Bug #223
closedNo error without content use '' on suricata
Description
Hi,
I have a error with this sig:
alert udp any any -> any any (msg:"test"; content:""; sid:238012;)
But no error with this sig:
alert udp any any -> any any (msg:"test"; content:''; sid:238013;)
Regards
Rmkml
Files
Updated by Anoop Saldanha over 13 years ago
- Assignee set to Anoop Saldanha
- Target version set to 1.0.1
Updated by Anoop Saldanha over 13 years ago
- File 0001-invalidate-sigs-with-content-strings-boo-boo.patch added
Patch attached.
Updated by Victor Julien over 13 years ago
- Due date set to 07/29/2010
- Estimated time set to 4.00 h
Uricontent will likely have the same issue. Can you check that as well?
Updated by Victor Julien over 13 years ago
Valgrind is unhappy with the unittest:
==637== ERROR SUMMARY: 1 errors from 1 contexts (suppressed: 33 from 8) ==637== ==637== 1 errors in context 1 of 1: ==637== Invalid write of size 1 ==637== at 0x8122D06: DetectContentParse (detect-content.c:108) ==637== by 0x8124192: DetectContentSetup (detect-content.c:429) ==637== by 0x811C255: SigParseOptions (detect-parse.c:647) ==637== by 0x811C3A1: SigParseOptions (detect-parse.c:660) ==637== by 0x811D521: SigParse (detect-parse.c:953) ==637== by 0x811E6FF: SigInit (detect-parse.c:1247) ==637== by 0x8126CC4: DetectContentParseTest21 (detect-content.c:1427) ==637== by 0x81C7B6A: UtRunTests (util-unittest.c:199) ==637== by 0x804E0F0: main (suricata.c:914) ==637== Address 0x4614447 is 1 bytes before a block of size 1 alloc'd ==637== at 0x4024C1C: malloc (vg_replace_malloc.c:195) ==637== by 0x4187DBF: strdup (strdup.c:43) ==637== by 0x8122CD2: DetectContentParse (detect-content.c:106) ==637== by 0x8124192: DetectContentSetup (detect-content.c:429) ==637== by 0x811C255: SigParseOptions (detect-parse.c:647) ==637== by 0x811C3A1: SigParseOptions (detect-parse.c:660) ==637== by 0x811D521: SigParse (detect-parse.c:953) ==637== by 0x811E6FF: SigInit (detect-parse.c:1247) ==637== by 0x8126CC4: DetectContentParseTest21 (detect-content.c:1427) ==637== by 0x81C7B6A: UtRunTests (util-unittest.c:199) ==637== by 0x804E0F0: main (suricata.c:914)
Updated by Victor Julien over 13 years ago
Btw, on the mailinglist the case content:"||"; was reported as well.

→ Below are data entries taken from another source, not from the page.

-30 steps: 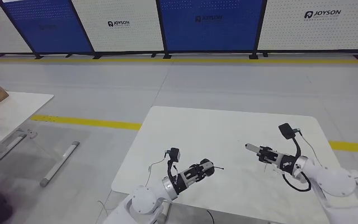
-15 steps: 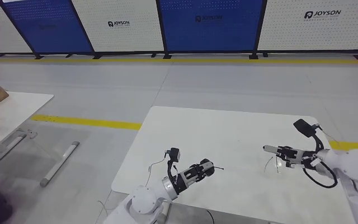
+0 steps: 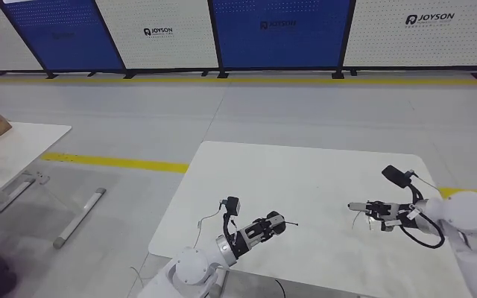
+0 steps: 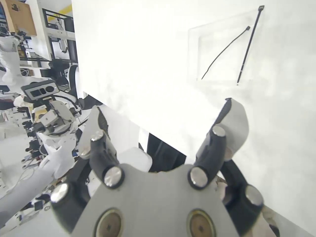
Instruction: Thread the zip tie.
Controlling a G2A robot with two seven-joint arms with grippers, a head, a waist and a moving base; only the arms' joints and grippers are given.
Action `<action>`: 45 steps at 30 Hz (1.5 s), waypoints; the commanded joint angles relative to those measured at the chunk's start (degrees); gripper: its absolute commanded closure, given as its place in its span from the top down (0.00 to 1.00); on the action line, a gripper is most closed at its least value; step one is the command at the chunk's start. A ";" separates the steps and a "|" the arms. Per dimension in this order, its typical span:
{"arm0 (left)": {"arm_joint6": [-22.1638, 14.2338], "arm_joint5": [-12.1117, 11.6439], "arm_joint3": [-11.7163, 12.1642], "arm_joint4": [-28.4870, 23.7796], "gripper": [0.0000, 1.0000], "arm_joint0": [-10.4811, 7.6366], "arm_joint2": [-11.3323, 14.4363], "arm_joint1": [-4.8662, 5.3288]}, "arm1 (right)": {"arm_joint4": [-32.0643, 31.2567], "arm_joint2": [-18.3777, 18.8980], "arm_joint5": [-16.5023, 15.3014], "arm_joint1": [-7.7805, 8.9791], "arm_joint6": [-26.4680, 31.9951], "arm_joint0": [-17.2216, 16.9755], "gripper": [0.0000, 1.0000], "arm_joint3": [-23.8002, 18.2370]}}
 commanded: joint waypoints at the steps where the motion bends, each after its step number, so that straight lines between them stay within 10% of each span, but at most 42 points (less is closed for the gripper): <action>1: 0.00 0.00 0.00 0.00 0.00 0.00 0.00 0.00 | -0.74 -0.23 0.00 0.01 -0.94 -0.47 1.00 -0.04; 9: 0.00 0.00 0.00 0.00 0.00 0.00 0.00 0.00 | -8.18 -1.28 0.00 -1.89 1.47 4.67 1.00 5.74; 16: 0.00 0.00 0.00 0.00 0.00 0.00 0.00 0.00 | -6.74 -16.32 0.00 -3.21 1.47 15.89 1.00 14.20; 33: 0.00 0.00 0.00 0.00 0.00 0.00 0.00 0.00 | -7.47 -16.55 -0.59 -3.12 1.18 15.36 1.00 14.26; 45: 0.00 0.00 0.00 0.00 0.00 0.00 0.00 0.00 | -8.60 -23.23 -0.15 -3.67 1.47 20.52 1.00 17.59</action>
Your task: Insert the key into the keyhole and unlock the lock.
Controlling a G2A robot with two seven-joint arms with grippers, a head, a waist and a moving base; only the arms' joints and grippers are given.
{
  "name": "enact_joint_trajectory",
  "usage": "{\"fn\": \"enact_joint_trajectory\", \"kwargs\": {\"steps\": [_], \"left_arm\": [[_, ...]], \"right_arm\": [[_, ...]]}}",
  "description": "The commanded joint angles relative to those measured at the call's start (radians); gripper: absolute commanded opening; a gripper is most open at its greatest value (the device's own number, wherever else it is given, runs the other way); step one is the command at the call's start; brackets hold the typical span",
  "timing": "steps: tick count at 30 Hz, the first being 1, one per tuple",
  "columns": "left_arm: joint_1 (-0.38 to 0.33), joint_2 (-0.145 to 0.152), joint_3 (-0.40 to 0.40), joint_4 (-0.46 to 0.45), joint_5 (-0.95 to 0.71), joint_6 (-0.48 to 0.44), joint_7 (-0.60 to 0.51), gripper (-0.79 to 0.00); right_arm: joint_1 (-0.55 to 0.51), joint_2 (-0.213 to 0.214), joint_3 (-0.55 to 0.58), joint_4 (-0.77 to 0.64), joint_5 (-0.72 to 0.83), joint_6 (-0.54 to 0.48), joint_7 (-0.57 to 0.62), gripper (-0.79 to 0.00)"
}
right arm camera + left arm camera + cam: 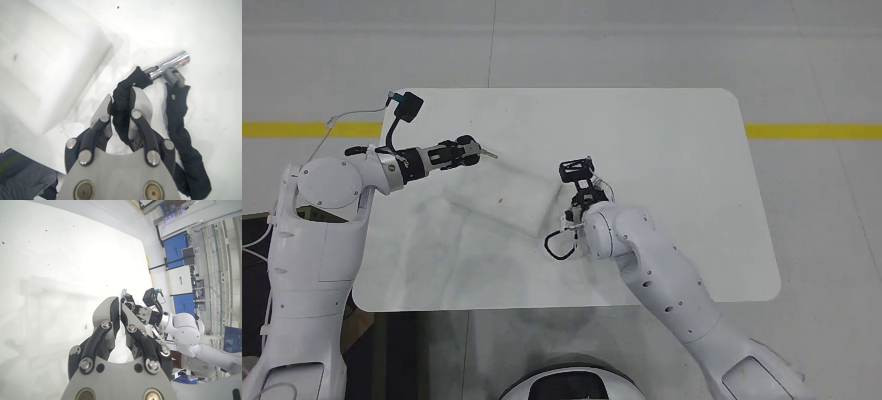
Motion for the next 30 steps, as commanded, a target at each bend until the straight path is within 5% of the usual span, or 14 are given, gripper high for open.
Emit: {"fn": "enact_joint_trajectory", "kwargs": {"steps": [1,9,17,19,20,30], "left_arm": [[0.0,0.0,0.0,0.0,0.0,0.0,0.0,-0.785],[0.0,0.0,0.0,0.0,0.0,0.0,0.0,-0.785],[0.0,0.0,0.0,0.0,0.0,0.0,0.0,-0.785],[0.0,0.0,0.0,0.0,0.0,0.0,0.0,-0.785],[0.0,0.0,0.0,0.0,0.0,0.0,0.0,-0.785],[0.0,0.0,0.0,0.0,0.0,0.0,0.0,-0.785]], "right_arm": [[-0.022,-0.001,0.047,-0.034,0.034,-0.033,0.023,-0.785],[-0.096,0.012,0.242,-0.103,0.176,-0.214,0.164,-0.785],[-0.075,0.005,0.224,-0.06,0.059,-0.23,0.239,-0.785],[-0.074,0.002,0.212,-0.072,0.019,-0.224,0.245,-0.505],[-0.073,-0.001,0.206,-0.077,-0.006,-0.215,0.245,-0.471],[-0.049,-0.036,0.155,-0.082,-0.122,-0.166,0.255,-0.443]]}}
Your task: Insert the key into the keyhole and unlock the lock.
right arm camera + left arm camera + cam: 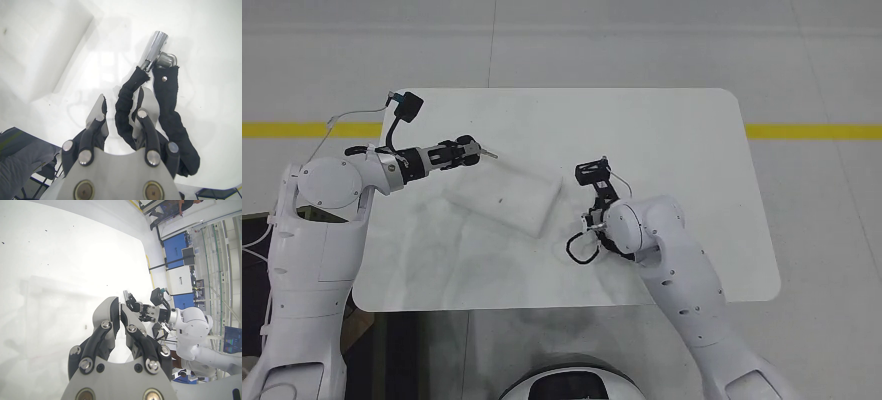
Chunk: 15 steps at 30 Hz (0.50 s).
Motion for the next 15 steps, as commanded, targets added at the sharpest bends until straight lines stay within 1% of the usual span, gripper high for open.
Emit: {"fn": "enact_joint_trajectory", "kwargs": {"steps": [1,5,7,8,10,12,13,14,15], "left_arm": [[0.0,0.0,0.0,0.0,0.0,0.0,0.0,-0.785],[0.0,0.0,0.0,0.0,0.0,0.0,0.0,-0.785],[0.0,0.0,0.0,0.0,0.0,0.0,0.0,-0.785],[0.0,0.0,0.0,0.0,0.0,0.0,0.0,-0.785],[0.0,0.0,0.0,0.0,0.0,0.0,0.0,-0.785],[0.0,0.0,0.0,0.0,0.0,0.0,0.0,-0.785],[0.0,0.0,0.0,0.0,0.0,0.0,0.0,-0.785],[0.0,0.0,0.0,0.0,0.0,0.0,0.0,-0.785],[0.0,0.0,0.0,0.0,0.0,0.0,0.0,-0.785]], "right_arm": [[0.007,-0.007,-0.007,0.01,-0.021,0.01,-0.002,-0.443],[0.026,-0.026,-0.014,0.061,-0.06,0.046,-0.012,-0.449],[0.033,-0.036,-0.009,0.082,-0.052,0.061,-0.025,-0.456],[0.036,-0.04,-0.005,0.095,-0.054,0.066,-0.032,-0.48],[0.042,-0.048,0.0,0.118,-0.053,0.066,-0.042,-0.483],[0.046,-0.056,0.005,0.137,-0.052,0.063,-0.051,-0.514],[0.047,-0.06,0.006,0.147,-0.066,0.069,-0.056,-0.576],[0.047,-0.063,0.005,0.155,-0.076,0.07,-0.056,-0.72],[0.047,-0.067,0.007,0.158,-0.073,0.07,-0.057,-0.785]]}}
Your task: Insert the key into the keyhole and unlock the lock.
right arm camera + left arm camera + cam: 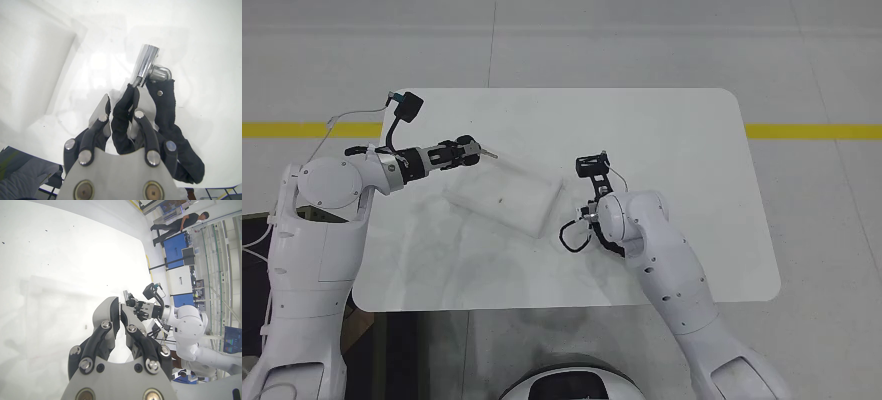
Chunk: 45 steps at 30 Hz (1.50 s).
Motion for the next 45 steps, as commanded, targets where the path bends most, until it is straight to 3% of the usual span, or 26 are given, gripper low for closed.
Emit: {"fn": "enact_joint_trajectory", "kwargs": {"steps": [1,8,17,26,29,34,39,45], "left_arm": [[0.0,0.0,0.0,0.0,0.0,0.0,0.0,-0.785],[0.0,0.0,0.0,0.0,0.0,0.0,0.0,-0.785],[0.0,0.0,0.0,0.0,0.0,0.0,0.0,-0.785],[0.0,0.0,0.0,0.0,0.0,0.0,0.0,-0.785],[0.0,0.0,0.0,0.0,0.0,0.0,0.0,-0.785],[0.0,0.0,0.0,0.0,0.0,0.0,0.0,-0.785],[0.0,0.0,0.0,0.0,0.0,0.0,0.0,-0.785],[0.0,0.0,0.0,0.0,0.0,0.0,0.0,-0.785]], "right_arm": [[-0.001,-0.006,0.006,0.006,-0.004,0.003,-0.004,-0.785],[-0.05,-0.015,0.083,-0.077,-0.009,-0.024,-0.034,-0.785],[-0.152,-0.001,0.282,-0.248,0.264,-0.216,-0.057,-0.785],[-0.171,0.002,0.291,-0.255,0.264,-0.225,-0.061,-0.785],[-0.272,0.004,0.347,-0.324,0.385,-0.222,-0.177,-0.785],[-0.31,0.006,0.486,-0.313,0.792,-0.266,-0.263,-0.785],[-0.291,0.015,0.561,-0.205,1.137,-0.317,-0.254,-0.785],[-0.226,0.032,0.556,-0.062,1.348,-0.375,-0.17,-0.785]]}}
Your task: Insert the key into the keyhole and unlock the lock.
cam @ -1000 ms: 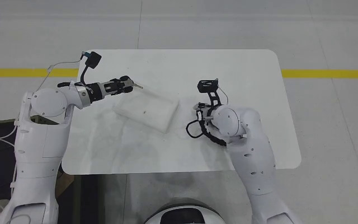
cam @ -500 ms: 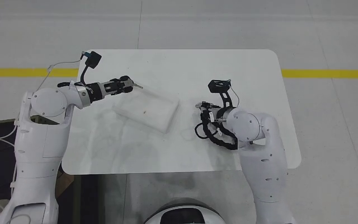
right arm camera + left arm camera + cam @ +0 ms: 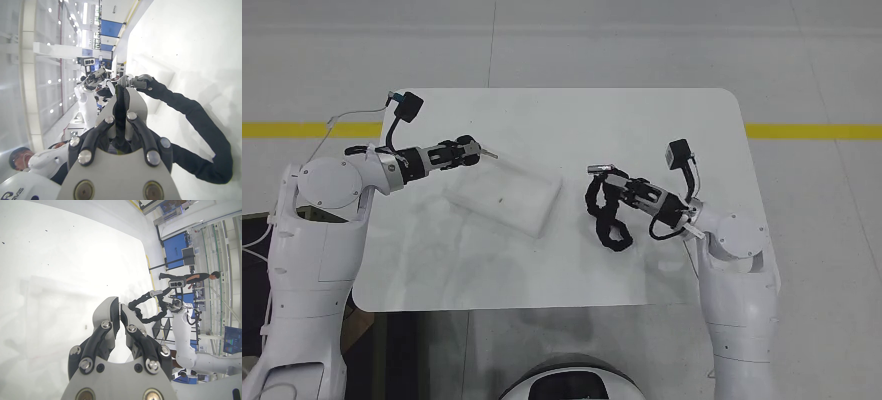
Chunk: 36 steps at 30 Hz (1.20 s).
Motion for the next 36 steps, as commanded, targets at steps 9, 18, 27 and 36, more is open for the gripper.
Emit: {"fn": "enact_joint_trajectory", "kwargs": {"steps": [9,18,27,36], "left_arm": [[0.036,-0.002,-0.017,-0.025,-0.024,0.004,0.058,-0.785],[0.17,-0.067,0.097,-0.101,-0.465,0.067,0.494,-0.785],[0.128,-0.1,0.231,-0.106,-0.507,0.058,0.464,-0.785],[0.2,-0.106,0.228,-0.182,-0.522,0.038,0.504,-0.785]], "right_arm": [[0.028,0.01,0.005,0.042,0.032,-0.003,0.035,-0.785],[-0.016,0.009,-0.018,0.099,0.423,-0.162,-0.059,-0.785],[0.026,0.019,-0.044,0.157,0.502,-0.256,-0.008,-0.785],[-0.034,0.03,-0.063,0.067,0.33,-0.328,-0.063,-0.785]]}}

We should reject that as well, like Snort is said to do.
Updated by Anoop Saldanha over 13 years ago
- File 0001-invalidate-sigs-with-content-uricontent-strings-boo-.patch added
you can undo the previous patch. Attached new patch
Also fixed a bug in parsing content: !\"boo\";
Updated by Anoop Saldanha over 13 years ago
- File deleted (
0001-invalidate-sigs-with-content-strings-boo-boo.patch)
Updated by Victor Julien over 13 years ago
- Target version changed from 1.0.1 to 1.0.2
Minor issue, so not risking new bugs for today's 1.0.1.
Updated by Anoop Saldanha over 13 years ago
- File deleted (
0001-invalidate-sigs-with-content-uricontent-strings-boo-.patch)
Updated by Anoop Saldanha over 13 years ago
- File 0001-invalidate-sigs-with-content-uricontent-strings-boo-.patch 0001-invalidate-sigs-with-content-uricontent-strings-boo-.patch added
Attached a new patch for handling "content, content" cases. As well as fixed some bugs with handling ! cases.
Updated by Anoop Saldanha over 13 years ago
- File 0002-throw-out-contents-uricnotents-with-invalid-hex-asse.patch 0002-throw-out-contents-uricnotents-with-invalid-hex-asse.patch added
Attached another patch, incremental over the previous one. Throw out invalid assembly codes in content/uricontent.
Updated by Victor Julien over 13 years ago
- Due date changed from 07/29/2010 to 09/15/2010
- Target version changed from 1.0.2 to 1.1beta1
- Estimated time changed from 4.00 h to 6.00 h
Updated by Victor Julien over 13 years ago
- Status changed from New to Closed
- % Done changed from 0 to 100
Both applied to my local tree. Thanks Anoop!